TRY IT:
Your output must match the records below character for character.

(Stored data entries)
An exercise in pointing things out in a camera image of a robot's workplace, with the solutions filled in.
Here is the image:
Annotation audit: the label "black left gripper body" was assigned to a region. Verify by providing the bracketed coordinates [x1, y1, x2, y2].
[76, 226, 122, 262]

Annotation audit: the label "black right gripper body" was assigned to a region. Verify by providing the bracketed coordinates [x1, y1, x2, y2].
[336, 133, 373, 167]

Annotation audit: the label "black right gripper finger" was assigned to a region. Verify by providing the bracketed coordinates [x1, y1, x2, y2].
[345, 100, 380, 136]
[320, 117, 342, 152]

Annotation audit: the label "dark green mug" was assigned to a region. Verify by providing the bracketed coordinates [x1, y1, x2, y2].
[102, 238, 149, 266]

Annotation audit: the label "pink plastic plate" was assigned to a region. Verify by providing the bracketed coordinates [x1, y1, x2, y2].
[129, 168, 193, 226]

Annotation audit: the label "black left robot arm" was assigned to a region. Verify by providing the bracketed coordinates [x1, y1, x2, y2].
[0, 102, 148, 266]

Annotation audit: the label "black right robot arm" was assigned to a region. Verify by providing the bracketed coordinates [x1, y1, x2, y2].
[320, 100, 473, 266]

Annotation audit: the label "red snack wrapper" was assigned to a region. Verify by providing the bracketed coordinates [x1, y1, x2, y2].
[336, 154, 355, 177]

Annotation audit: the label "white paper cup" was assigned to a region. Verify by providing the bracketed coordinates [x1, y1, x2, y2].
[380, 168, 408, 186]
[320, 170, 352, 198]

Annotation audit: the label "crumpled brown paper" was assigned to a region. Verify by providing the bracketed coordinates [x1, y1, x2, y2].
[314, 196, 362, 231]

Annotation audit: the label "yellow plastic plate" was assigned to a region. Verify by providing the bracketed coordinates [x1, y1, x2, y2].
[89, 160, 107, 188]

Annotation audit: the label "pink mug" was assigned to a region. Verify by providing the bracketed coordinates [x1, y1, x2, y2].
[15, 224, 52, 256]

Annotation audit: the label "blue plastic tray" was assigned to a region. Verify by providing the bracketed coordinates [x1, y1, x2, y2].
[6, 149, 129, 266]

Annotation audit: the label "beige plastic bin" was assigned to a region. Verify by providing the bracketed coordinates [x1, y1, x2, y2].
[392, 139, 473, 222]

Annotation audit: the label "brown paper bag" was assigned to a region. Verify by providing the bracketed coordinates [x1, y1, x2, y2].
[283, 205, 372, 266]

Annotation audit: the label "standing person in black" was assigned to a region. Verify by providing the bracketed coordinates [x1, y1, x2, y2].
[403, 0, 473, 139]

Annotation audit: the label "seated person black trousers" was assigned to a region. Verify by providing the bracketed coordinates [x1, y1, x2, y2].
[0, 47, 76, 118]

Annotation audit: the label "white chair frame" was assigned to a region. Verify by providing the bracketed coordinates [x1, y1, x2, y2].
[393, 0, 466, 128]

RESPONSE AREA:
An exercise in pointing things out in a camera image of a robot's workplace, with the solutions filled in.
Here is the image:
Annotation audit: the label "black left gripper body" was assigned to a region. Verify by providing the bracketed coordinates [x1, y1, x2, y2].
[76, 226, 122, 262]

Annotation audit: the label "black right gripper body" was assigned to a region. Verify by providing the bracketed coordinates [x1, y1, x2, y2].
[336, 133, 373, 167]

Annotation audit: the label "black right gripper finger" was assigned to a region. Verify by providing the bracketed coordinates [x1, y1, x2, y2].
[345, 100, 380, 136]
[320, 117, 342, 152]

Annotation audit: the label "dark green mug" was assigned to a region. Verify by providing the bracketed coordinates [x1, y1, x2, y2].
[102, 238, 149, 266]

Annotation audit: the label "pink plastic plate" was assigned to a region. Verify by providing the bracketed coordinates [x1, y1, x2, y2].
[129, 168, 193, 226]

Annotation audit: the label "black left robot arm" was assigned to a region. Verify by providing the bracketed coordinates [x1, y1, x2, y2].
[0, 102, 148, 266]

Annotation audit: the label "black right robot arm" was assigned to a region. Verify by providing the bracketed coordinates [x1, y1, x2, y2].
[320, 100, 473, 266]

Annotation audit: the label "red snack wrapper" was assigned to a region. Verify by providing the bracketed coordinates [x1, y1, x2, y2].
[336, 154, 355, 177]

Annotation audit: the label "white paper cup" was assigned to a region. Verify by providing the bracketed coordinates [x1, y1, x2, y2].
[380, 168, 408, 186]
[320, 170, 352, 198]

Annotation audit: the label "crumpled brown paper" was assigned to a region. Verify by providing the bracketed coordinates [x1, y1, x2, y2].
[314, 196, 362, 231]

Annotation audit: the label "yellow plastic plate" was assigned to a region. Verify by providing the bracketed coordinates [x1, y1, x2, y2].
[89, 160, 107, 188]

Annotation audit: the label "pink mug" was assigned to a region. Verify by providing the bracketed coordinates [x1, y1, x2, y2].
[15, 224, 52, 256]

Annotation audit: the label "blue plastic tray" was assigned to a region. Verify by providing the bracketed coordinates [x1, y1, x2, y2].
[6, 149, 129, 266]

Annotation audit: the label "beige plastic bin" was assigned to a region. Verify by providing the bracketed coordinates [x1, y1, x2, y2].
[392, 139, 473, 222]

Annotation audit: the label "brown paper bag" was assigned to a region. Verify by providing the bracketed coordinates [x1, y1, x2, y2].
[283, 205, 372, 266]

Annotation audit: the label "standing person in black" was assigned to a region. Verify by providing the bracketed coordinates [x1, y1, x2, y2].
[403, 0, 473, 139]

Annotation audit: the label "seated person black trousers" was assigned to a region. Verify by providing the bracketed coordinates [x1, y1, x2, y2].
[0, 47, 76, 118]

Annotation audit: the label "white chair frame" was assigned to a region. Verify by providing the bracketed coordinates [x1, y1, x2, y2].
[393, 0, 466, 128]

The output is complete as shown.